When Eusebius writes about the Indian mission of Pantaenus, makes reference to the Christians who had in their possession the Gospel of St Mathew brought to them by St Bartholomew. Eusebius wrote as the following: For Bartholomew, one of the apostles, had preached to them and left with them the writing of Mathew in the Hebrew language which they had preserved till that time (Eusebius, Historia Ecclesiastica 5.10). This account by Eusebius confused the historians with regard to the identity of India and also with regard to the identity of the apostle who preached in India. Pantaenus visited the Proper India or some other countries like Arabia or Ethiopia, which were often confused with India by certain writers of earlier times; and whether it was St Thomas or St Bartholomew who evangelized India.
Eusebius is certain that Pantenus visited India. The accounts of many Church Fathers confirm the same. The problem is then with regard to the Gospel of Mathew found in India which had been given them by Bartholomew. Both Eusebius and Jerome agree in this statement. The reason why Eusebius wrote so was that he was following the Alexandrian tradition. Alexandrian tradition does not connect St Thomas with India. According to them St Thomas preached in Parthia, and St Bartholomew in India. Parthia and India was the same that time or it was Indo-Parthia according to the modern understanding. Eusebius and Jerome simply confused India with Arabia and Persia as was often done by the classical writers of the time (For details see E.H. Warmington, Commerce Between the Roman Empire and India, London 1974, 13). They are not against the apostolic origin of the Indian Church. But they ascribe St Bartholomew as the apostle of the East including India. But St Bartholomew ‘the Apostle of Armenia’ and missionary to Arabia and Persia has nothing to do with India, is the opinion of most of the Indian historians (S.H. Moffet, A History of Christianity in Asia, Vol. I, New York 1992, 38).
Thomas is the apostle of India and Bartholomew is the apostle of Armenia. As Thomas preached gospel in some part of Persia and Syria, Bartholomew too preached in Arabia and Persia. There are different interpretations for this Bartholomew riddle. According to one interpretation it supposes a lapse in communication between the Indian Christians and the Alexandrian scholar Pantaenus. When he asked the faithful whether they had a copy of Bible with them they answered him that they had a copy of St Mathew from the time of ‘Marthoma’. But it was sounded in the foreign ears of Pantaenus as bar-tholmai. Thus was the origin of the story of Bartholomew as the apostle of India emerged through mistaken identity.

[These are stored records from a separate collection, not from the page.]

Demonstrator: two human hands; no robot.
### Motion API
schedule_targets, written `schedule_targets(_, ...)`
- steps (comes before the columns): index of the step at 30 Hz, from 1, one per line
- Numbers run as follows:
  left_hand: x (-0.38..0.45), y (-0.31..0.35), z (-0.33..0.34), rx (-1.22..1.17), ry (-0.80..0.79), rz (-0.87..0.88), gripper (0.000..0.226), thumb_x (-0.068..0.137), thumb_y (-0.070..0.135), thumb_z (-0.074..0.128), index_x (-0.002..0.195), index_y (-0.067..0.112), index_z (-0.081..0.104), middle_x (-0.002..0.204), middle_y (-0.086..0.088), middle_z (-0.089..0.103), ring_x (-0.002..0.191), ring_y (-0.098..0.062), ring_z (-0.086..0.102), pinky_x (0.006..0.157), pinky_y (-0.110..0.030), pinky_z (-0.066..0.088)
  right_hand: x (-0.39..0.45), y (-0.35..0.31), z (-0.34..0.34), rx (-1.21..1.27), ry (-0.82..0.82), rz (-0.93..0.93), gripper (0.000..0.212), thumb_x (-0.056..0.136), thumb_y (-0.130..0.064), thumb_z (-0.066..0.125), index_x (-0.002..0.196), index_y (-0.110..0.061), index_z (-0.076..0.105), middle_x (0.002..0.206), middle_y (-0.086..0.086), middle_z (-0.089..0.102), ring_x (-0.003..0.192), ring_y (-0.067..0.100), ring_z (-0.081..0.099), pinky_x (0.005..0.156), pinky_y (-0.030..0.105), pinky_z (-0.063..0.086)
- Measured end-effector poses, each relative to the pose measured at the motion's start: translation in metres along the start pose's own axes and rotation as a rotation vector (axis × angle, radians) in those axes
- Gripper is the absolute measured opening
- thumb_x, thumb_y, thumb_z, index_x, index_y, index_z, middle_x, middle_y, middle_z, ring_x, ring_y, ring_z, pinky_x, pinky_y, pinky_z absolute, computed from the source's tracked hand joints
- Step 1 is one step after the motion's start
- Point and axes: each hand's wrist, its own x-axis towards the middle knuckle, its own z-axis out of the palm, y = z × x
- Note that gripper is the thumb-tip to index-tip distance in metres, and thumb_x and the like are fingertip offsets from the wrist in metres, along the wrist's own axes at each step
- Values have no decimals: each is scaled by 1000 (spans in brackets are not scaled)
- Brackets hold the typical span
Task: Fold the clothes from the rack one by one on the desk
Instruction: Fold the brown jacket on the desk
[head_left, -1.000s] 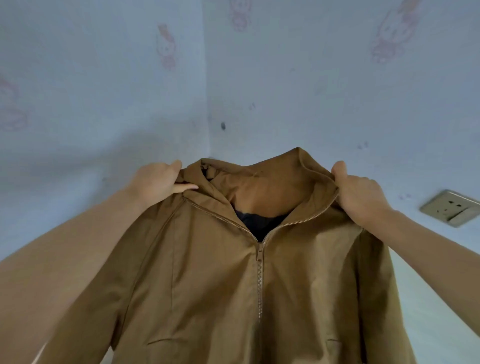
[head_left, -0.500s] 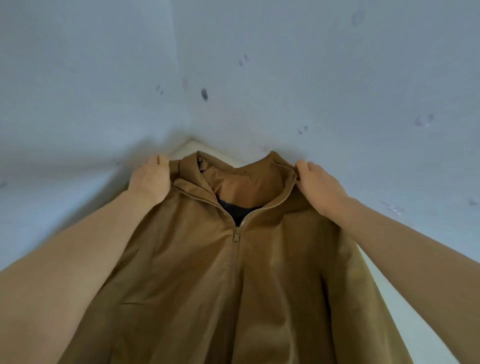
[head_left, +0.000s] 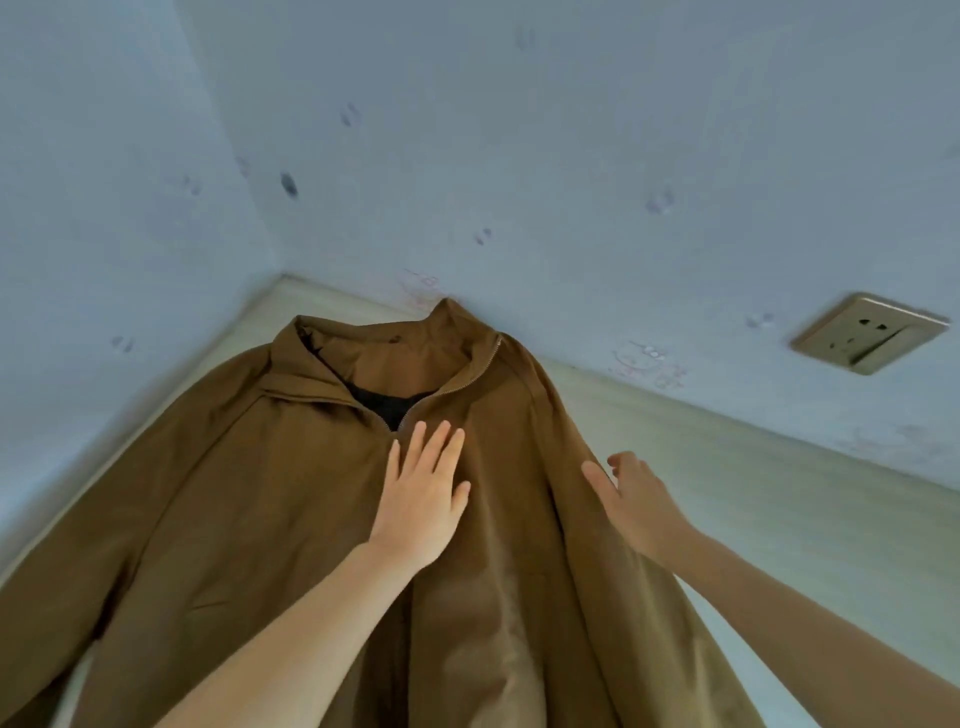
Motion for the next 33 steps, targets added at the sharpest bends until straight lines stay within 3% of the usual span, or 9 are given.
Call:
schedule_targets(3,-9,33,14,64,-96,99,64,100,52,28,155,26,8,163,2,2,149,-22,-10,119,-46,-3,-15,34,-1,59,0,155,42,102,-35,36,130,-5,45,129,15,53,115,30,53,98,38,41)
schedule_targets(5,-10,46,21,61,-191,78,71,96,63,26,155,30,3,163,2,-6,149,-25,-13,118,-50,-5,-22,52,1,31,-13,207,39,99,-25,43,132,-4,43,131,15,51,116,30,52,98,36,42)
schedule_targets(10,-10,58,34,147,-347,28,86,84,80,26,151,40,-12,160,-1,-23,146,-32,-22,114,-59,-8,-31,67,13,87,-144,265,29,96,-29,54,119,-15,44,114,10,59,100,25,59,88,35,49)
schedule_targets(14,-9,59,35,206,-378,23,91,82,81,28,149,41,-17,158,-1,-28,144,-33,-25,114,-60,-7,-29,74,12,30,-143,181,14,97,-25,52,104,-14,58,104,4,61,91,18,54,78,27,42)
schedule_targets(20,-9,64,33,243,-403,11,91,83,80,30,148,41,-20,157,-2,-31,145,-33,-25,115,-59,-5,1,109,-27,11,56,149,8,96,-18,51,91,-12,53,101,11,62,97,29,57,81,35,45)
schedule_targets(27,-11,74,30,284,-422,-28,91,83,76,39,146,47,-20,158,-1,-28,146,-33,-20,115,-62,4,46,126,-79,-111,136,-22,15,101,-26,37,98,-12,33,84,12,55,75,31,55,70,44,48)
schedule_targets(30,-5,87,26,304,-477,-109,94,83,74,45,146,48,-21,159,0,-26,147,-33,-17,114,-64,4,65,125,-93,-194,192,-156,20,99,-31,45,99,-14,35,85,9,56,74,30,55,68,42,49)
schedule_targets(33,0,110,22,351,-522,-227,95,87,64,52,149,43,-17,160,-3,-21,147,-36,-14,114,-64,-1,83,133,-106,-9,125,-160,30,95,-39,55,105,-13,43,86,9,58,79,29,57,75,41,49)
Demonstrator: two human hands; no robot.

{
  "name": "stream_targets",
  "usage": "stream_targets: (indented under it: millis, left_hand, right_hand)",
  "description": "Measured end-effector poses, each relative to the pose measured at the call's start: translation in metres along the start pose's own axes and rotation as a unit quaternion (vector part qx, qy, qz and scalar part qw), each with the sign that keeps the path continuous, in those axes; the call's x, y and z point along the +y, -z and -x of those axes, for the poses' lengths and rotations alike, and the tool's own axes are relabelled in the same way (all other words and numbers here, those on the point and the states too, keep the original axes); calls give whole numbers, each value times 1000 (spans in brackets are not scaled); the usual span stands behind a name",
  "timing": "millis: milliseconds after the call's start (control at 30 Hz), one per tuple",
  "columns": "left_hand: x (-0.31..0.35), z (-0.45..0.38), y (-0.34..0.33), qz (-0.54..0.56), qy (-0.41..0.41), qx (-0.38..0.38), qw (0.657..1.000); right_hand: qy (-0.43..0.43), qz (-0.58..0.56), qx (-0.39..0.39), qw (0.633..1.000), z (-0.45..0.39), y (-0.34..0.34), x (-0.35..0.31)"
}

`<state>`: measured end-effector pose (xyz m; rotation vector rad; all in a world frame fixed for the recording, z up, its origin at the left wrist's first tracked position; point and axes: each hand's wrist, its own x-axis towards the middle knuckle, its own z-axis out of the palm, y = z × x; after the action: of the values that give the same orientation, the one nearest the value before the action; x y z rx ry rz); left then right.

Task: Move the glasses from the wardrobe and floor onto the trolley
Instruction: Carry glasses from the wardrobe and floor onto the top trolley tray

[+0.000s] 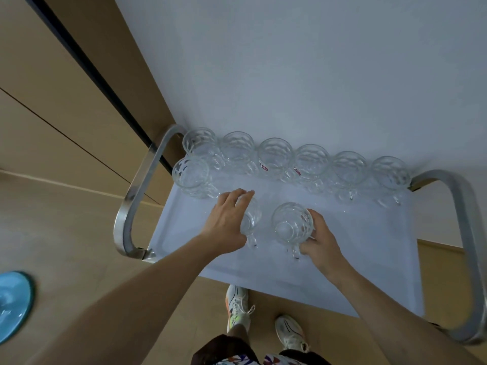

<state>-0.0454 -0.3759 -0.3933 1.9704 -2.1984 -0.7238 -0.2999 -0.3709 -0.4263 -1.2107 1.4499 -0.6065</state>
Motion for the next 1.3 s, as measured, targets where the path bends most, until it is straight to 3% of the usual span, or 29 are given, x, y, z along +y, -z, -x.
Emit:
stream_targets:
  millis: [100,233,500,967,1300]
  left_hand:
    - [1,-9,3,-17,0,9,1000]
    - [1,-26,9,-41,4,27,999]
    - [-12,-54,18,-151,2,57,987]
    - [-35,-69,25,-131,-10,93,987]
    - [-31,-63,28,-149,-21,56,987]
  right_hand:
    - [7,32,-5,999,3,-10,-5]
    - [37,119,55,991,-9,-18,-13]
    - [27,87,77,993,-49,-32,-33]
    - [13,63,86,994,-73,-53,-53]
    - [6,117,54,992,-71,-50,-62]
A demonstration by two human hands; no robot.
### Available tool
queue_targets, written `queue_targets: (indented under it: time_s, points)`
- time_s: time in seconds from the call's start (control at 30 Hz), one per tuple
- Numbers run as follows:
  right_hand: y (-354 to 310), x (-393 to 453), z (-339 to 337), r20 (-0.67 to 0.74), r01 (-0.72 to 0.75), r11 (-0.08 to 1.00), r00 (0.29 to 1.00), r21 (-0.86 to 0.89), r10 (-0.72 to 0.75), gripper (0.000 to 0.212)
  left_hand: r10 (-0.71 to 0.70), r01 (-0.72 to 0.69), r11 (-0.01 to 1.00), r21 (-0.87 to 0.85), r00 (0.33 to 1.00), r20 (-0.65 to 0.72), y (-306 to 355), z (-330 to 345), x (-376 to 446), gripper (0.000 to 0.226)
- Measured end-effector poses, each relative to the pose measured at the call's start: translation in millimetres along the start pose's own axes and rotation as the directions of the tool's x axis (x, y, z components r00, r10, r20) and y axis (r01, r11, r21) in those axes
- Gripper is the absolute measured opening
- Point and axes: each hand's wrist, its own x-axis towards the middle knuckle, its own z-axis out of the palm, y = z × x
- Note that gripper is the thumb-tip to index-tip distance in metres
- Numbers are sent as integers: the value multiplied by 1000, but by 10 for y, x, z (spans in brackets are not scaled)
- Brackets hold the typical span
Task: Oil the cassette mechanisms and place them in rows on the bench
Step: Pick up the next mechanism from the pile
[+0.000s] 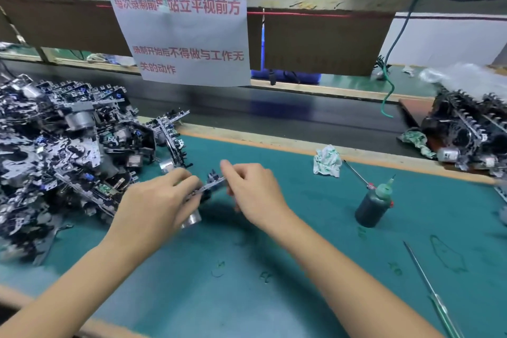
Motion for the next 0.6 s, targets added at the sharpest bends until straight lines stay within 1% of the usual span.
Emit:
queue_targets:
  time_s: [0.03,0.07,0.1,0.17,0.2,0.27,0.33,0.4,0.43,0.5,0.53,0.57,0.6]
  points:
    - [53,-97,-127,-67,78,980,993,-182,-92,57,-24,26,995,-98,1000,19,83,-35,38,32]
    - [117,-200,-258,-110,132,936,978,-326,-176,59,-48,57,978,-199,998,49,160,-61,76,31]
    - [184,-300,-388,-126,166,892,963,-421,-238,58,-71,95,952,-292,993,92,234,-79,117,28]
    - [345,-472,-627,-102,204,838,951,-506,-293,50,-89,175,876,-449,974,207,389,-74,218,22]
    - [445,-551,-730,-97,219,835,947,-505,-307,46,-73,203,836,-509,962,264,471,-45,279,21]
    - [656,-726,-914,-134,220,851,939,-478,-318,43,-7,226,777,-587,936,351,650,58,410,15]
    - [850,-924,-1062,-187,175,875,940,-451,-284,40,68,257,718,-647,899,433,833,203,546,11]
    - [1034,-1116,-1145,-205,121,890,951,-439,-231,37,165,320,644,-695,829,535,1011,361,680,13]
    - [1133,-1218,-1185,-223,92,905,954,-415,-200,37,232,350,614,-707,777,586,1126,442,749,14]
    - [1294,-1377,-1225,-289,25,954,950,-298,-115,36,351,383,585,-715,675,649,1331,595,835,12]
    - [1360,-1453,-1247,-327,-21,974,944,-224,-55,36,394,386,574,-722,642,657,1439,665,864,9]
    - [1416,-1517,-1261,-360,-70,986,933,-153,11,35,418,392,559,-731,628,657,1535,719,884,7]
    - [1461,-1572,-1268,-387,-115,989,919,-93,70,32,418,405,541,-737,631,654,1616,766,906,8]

Another interpretation is as the following. St Thomas Christians were making pilgrimages to the tomb of St Thomas at Mylapore. This was called pilgrimage to Beth-thoma, meaning ‘house of Thomas’. This expression ‘beth-thoma’ could be sounded as ‘bar-tholmai’ and he took it as ‘Bartholomew’. Thus through Pantaenus this ‘Bartholomew episode’ spread in Alexandria. And from Alexandrian circle Eusebius and Jerome got this false identity of the Indian apostolate. Though we find some patristic writers connecting Bartholomew with India, the Bartholomew tradition in India is not a living tradition unlike that of St Thomas which is a very living tradition.